Va peggio per i docenti di sostegno

Il dato peggiora se ci si concentra solo sugli insegnati di sostegno: nel 2022/23, su una platea di 2.386 docenti di sostegno in Bergamasca, il numero di quelli a tempo determinato è di 1.322, con un impatto percentuale del 55.41 per cento.

Il coordinatore Uil Bergamo, Pasquale Papaianni, sottolinea come la questione dei docenti di sostegno nella nostra provincia sia tutt'altro che secondario. L'aumento di queste cattedre, negli ultimi sette anni, è stato infatti importante: dalle 2.124 dell’anno scolastico 2015/16 si è arrivati alle 2386 dell’anno scolastico 2022/23. Per Papaianni, dunque, «il dato deve lasciar intendere che il fenomeno non è solo un fenomeno scolastico, ma anche un problema sociale che inevitabilmente impatta anche gli enti locali e le figure che vi ruotano attorno». In altre parole, è più che evidente che la questione disabilità e famiglia oggi meriti un posto al centro dell’agenda politica di un territorio.

Il precariato tra il personale Ata

Anche sul fronte del personale Ata (quello amministrativo, tecnico e ausiliario degli istituti) i dati non sono confortanti: sempre secondo i dati Uil Bergamo, dai 524 dell’anno scolastico 2015/16 si contano 928 precari nell’anno scolastico 2022/23, con una crescita del 23,69 per cento.

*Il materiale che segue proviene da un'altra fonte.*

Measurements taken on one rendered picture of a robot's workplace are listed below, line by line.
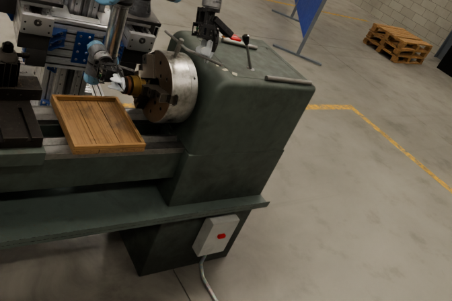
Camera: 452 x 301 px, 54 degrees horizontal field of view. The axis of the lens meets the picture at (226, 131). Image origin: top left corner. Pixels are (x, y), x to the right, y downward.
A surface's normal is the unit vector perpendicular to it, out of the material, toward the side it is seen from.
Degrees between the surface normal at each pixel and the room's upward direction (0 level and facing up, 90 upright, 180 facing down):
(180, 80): 47
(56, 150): 0
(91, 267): 0
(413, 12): 90
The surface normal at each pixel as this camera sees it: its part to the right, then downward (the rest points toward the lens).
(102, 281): 0.36, -0.80
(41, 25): 0.40, 0.61

A fronte di questi numeri, Papaianni commenta: «Le scuole, le famiglie, gli utenti, i lavoratori, quindi la comunità educante tutta, ha bisogno di stabilità sia educativa che contrattuale al fine di consentire la possibilità anche in un’ottica triennale di programmare, pro quota, istituzioni scolastiche ed enti locali l’azione didattica, mentre il lavoratore potrà aver una visione non precaria del proprio lavoro, trasmettendo quella sensazione di stabilità anche in senso di progresso economico sul territorio, con interventi anch’essi strutturali e non momentanei come l’accesso al prestito, acquisto di beni mobili e immobili, tali da trasmettere beneficio al tessuto territoriale».

Commenti
Vincenzo

Premesso che l'espletamento delle funzioni ditaditte dev'essere svolto avendo il possesso di specifiche competenze, il dato fotografa una situazione statistica senza indicare le retribuzioni nette medie percepite dalle varie figure professionali esposte. Purtroppo, sentiamo parlare di retribuzione oraria minima, presupposto che nessun provvedimento di legge ha ancora recepito. Se questo dato fosse messo in relazione alla retribuzione media percepita dal personale docente, tecnico/amministrativo e ausiliario, ci sarebbe da inorridire. Quanto appena detto, è un fenomeno che investe tutti i settori ed andremme messo in relazione con le retribuzioni di altri Paesi della zona Euro. Volutamente, non mi avventuro a parlare di gabbie salarieli. Vivere a Bergamo e provincia, stesso discorso vale per le altre zone del settentrione, al di fuori della famiglia genitoriale è un'impresa impossibile. Ecco perché assistiamo a un turnover continuo di personale nella scuola e in altri settori lavorativi. Aspetti che, laddove l'offerta lavorativa prevedesse un part-time, si tramutano in una rinuncia all'accettazione.